Directions
Write out all of the lines below, exactly and completely.

Available data
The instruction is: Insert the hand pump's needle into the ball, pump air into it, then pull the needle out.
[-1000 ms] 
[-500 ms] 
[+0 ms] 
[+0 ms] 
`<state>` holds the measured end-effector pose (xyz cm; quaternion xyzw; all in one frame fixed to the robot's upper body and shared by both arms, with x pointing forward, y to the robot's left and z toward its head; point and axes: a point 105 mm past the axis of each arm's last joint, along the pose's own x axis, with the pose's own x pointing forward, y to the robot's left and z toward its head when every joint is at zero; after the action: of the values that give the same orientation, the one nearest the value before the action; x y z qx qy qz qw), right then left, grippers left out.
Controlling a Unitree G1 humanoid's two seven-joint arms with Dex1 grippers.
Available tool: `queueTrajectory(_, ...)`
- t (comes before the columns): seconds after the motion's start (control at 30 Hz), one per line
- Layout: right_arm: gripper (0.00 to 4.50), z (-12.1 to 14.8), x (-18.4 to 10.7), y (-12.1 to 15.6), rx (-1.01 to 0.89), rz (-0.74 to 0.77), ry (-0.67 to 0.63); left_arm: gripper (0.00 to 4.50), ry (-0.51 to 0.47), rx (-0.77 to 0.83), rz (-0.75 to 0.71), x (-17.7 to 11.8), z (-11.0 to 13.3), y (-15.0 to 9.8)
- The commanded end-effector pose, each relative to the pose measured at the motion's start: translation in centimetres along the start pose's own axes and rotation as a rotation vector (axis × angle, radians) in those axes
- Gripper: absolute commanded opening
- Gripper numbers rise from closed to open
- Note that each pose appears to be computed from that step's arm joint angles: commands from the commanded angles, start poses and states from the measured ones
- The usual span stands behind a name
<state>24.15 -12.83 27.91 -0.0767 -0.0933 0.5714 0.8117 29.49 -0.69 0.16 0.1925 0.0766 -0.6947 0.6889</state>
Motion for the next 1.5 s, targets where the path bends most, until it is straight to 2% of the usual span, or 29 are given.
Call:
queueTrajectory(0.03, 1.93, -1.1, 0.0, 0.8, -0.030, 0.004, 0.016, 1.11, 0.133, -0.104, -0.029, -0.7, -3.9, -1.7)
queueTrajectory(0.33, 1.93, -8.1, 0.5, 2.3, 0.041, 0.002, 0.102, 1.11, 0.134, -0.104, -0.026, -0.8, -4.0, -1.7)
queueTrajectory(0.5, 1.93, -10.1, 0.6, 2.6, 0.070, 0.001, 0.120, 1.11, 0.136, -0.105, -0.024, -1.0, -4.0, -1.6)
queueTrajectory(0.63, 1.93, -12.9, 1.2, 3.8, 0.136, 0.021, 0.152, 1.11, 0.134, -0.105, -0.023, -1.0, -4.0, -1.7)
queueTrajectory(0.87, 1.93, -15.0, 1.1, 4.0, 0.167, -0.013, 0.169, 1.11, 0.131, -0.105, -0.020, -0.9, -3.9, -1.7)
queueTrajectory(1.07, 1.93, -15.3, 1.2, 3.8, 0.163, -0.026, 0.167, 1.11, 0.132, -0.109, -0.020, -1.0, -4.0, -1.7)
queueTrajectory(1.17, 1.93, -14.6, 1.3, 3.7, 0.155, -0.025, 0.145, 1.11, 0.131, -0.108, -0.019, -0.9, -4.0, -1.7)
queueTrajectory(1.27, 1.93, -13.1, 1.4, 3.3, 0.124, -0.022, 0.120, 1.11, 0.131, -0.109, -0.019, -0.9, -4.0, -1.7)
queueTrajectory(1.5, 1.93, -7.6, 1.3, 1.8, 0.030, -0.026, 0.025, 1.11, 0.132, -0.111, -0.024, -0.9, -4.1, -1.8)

Written answer
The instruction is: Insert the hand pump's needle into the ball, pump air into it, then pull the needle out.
[-1000 ms] 
[-500 ms] 
[+0 ms] 
[+0 ms] 
`<state>` holds the measured end-effector pose (xyz cm; quaternion xyzw; all in one frame fixed to the robot's upper body and shared by both arms, with x pointing forward, y to the robot's left and z toward its head; point and axes: a point 105 mm past the axis of each arm's last joint, along the pose's own x axis, with the pose's own x pointing forward, y to the robot's left and z toward its head when every joint is at zero; after the action: of the values that give the same orientation, the one nearest the value before the action; x y z qx qy qz qw), right then left, grippers left out.
Controlling a Unitree G1 humanoid's two seven-joint arms with Dex1 grippers.
Available tool: `queueTrajectory(_, ...)`
- t (comes before the columns): seconds after the motion's start (control at 30 Hz), one per line
- Layout: right_arm: gripper (0.00 to 4.50), z (-12.1 to 14.8), x (-18.4 to 10.7), y (-12.1 to 15.6), rx (-1.01 to 0.89), rz (-0.74 to 0.77), ry (-0.67 to 0.63); left_arm: gripper (0.00 to 4.50), ry (-0.51 to 0.47), rx (-0.77 to 0.83), rz (-0.75 to 0.71), x (-17.7 to 11.8), z (-11.0 to 13.3), y (-15.0 to 9.8)
- The commanded end-effector pose, each relative to the pose measured at the motion's start: translation in centimetres along the start pose's own axes and rotation as a rotation vector (axis × angle, radians) in those axes
- Gripper: absolute commanded opening
- Gripper numbers rise from closed to open
- Note that each pose appears to be computed from that step's arm joint angles: commands from the commanded angles, start poses and states from the measured ones
- The usual span stands behind a name
<state>24.15 -12.83 27.91 -0.0767 -0.0933 0.5714 0.8117 29.49 -0.69 0.16 0.1925 0.0766 -0.6947 0.6889</state>
Motion for the next 1.5 s, targets where the path bends most, until it is straight to 2% of the usual span, or 29 are given.
Call:
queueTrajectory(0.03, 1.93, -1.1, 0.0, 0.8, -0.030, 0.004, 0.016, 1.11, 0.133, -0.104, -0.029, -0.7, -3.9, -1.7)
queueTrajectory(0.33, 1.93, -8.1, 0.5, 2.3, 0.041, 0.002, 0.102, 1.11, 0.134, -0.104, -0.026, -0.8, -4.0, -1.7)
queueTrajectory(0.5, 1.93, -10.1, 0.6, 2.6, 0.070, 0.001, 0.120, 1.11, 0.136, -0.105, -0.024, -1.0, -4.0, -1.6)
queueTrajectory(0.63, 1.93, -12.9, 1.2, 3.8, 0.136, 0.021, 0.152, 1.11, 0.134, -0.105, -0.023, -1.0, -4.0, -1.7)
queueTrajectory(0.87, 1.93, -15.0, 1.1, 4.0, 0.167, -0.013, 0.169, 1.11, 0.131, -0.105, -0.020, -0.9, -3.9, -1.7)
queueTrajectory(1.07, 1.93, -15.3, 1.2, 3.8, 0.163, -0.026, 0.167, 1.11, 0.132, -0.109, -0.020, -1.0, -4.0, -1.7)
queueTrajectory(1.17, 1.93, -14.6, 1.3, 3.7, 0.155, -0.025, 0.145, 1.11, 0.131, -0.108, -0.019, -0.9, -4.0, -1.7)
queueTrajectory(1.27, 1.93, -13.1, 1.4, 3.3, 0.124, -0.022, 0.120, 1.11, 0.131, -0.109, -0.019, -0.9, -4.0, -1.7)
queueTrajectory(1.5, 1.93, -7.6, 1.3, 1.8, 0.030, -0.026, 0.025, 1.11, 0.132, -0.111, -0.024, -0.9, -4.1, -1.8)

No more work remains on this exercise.